## [Your objective]
Find how many lines in the material contain "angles"; your answer should be that number alone.

## [Raw data]
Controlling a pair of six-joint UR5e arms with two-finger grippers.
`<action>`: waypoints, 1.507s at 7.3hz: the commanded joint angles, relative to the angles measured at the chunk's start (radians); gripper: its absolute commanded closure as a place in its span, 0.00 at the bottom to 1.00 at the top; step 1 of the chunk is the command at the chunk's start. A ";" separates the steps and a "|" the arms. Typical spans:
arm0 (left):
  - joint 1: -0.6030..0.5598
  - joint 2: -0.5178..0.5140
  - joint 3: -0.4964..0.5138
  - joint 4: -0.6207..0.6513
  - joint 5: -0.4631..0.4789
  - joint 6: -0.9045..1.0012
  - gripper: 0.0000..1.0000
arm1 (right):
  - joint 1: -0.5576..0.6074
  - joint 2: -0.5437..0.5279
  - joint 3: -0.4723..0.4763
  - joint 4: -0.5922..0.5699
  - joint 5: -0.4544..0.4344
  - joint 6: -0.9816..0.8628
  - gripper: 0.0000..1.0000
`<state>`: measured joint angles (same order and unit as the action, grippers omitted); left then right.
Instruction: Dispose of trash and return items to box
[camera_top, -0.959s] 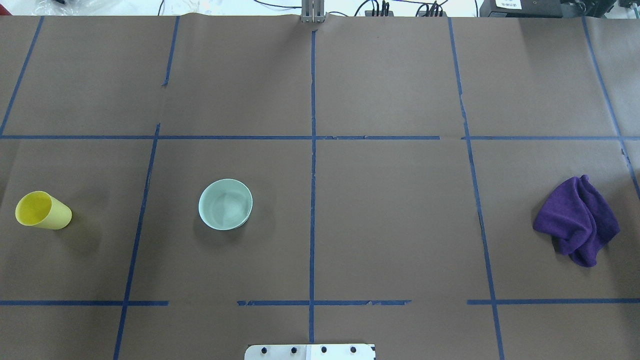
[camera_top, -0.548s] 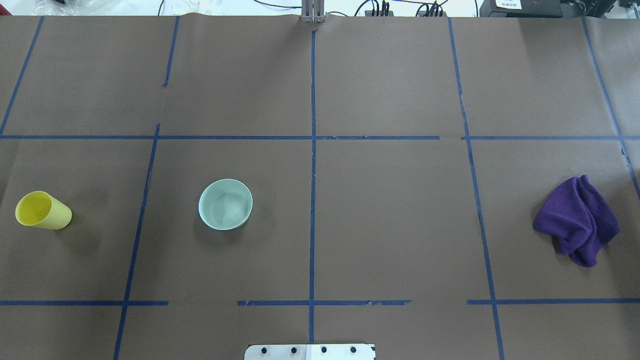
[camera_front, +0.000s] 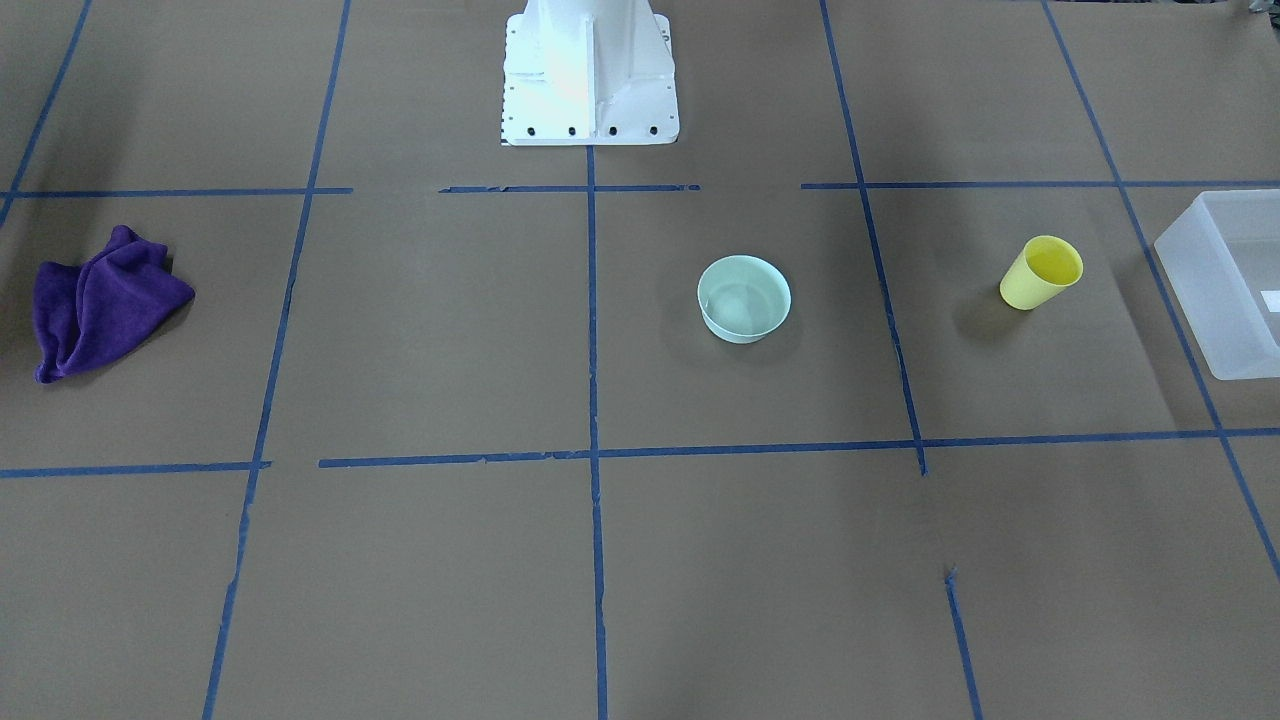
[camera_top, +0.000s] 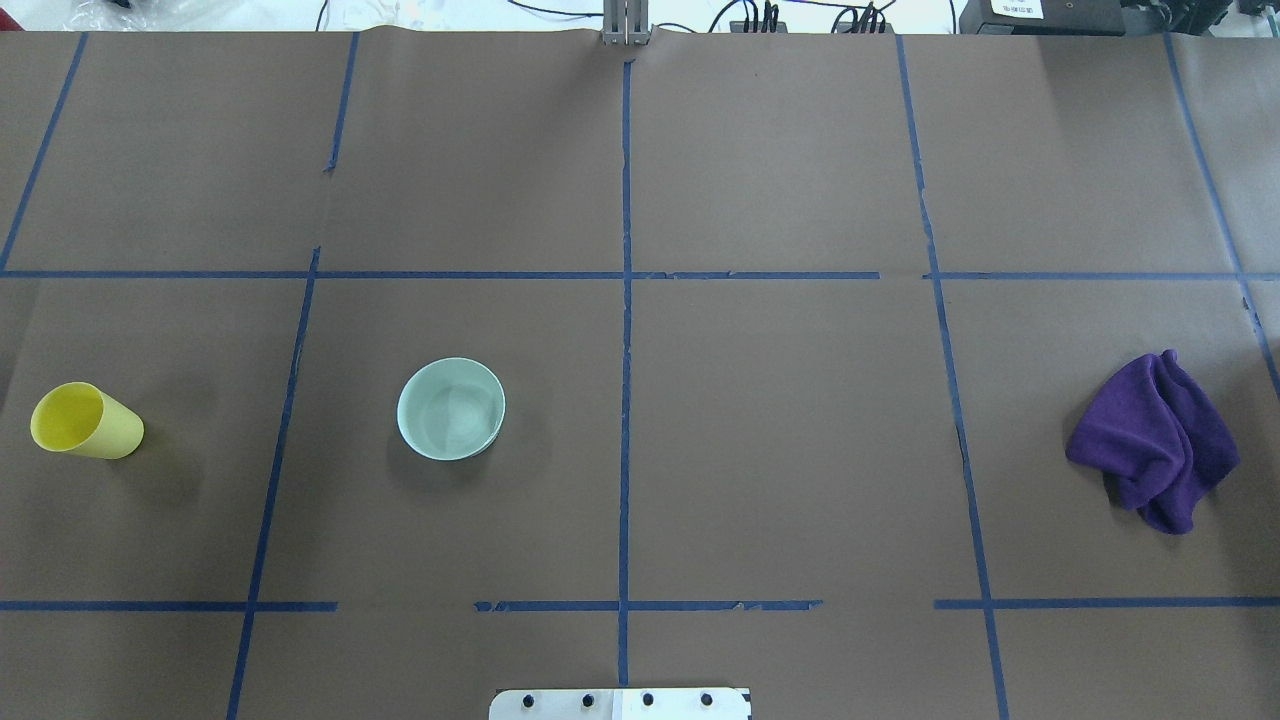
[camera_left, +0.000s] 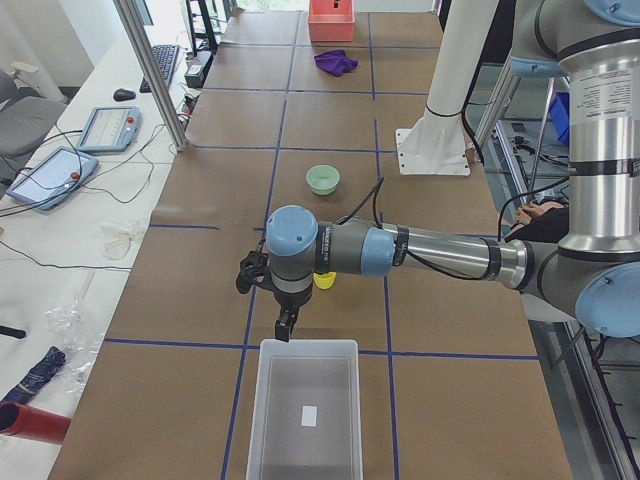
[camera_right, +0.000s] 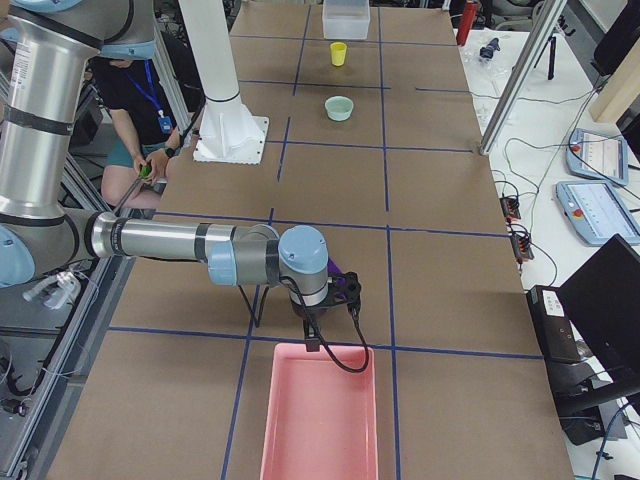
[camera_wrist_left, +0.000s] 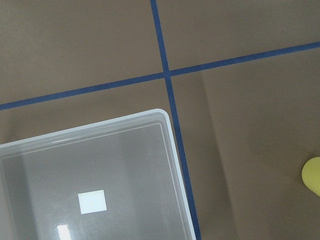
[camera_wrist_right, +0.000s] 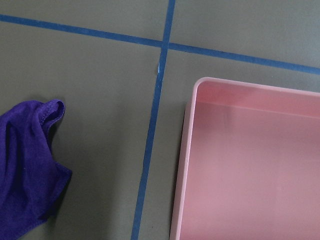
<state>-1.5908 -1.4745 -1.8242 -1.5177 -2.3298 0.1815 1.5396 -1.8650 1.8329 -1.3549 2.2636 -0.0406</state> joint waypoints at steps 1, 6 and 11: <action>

## [Result of the task]
2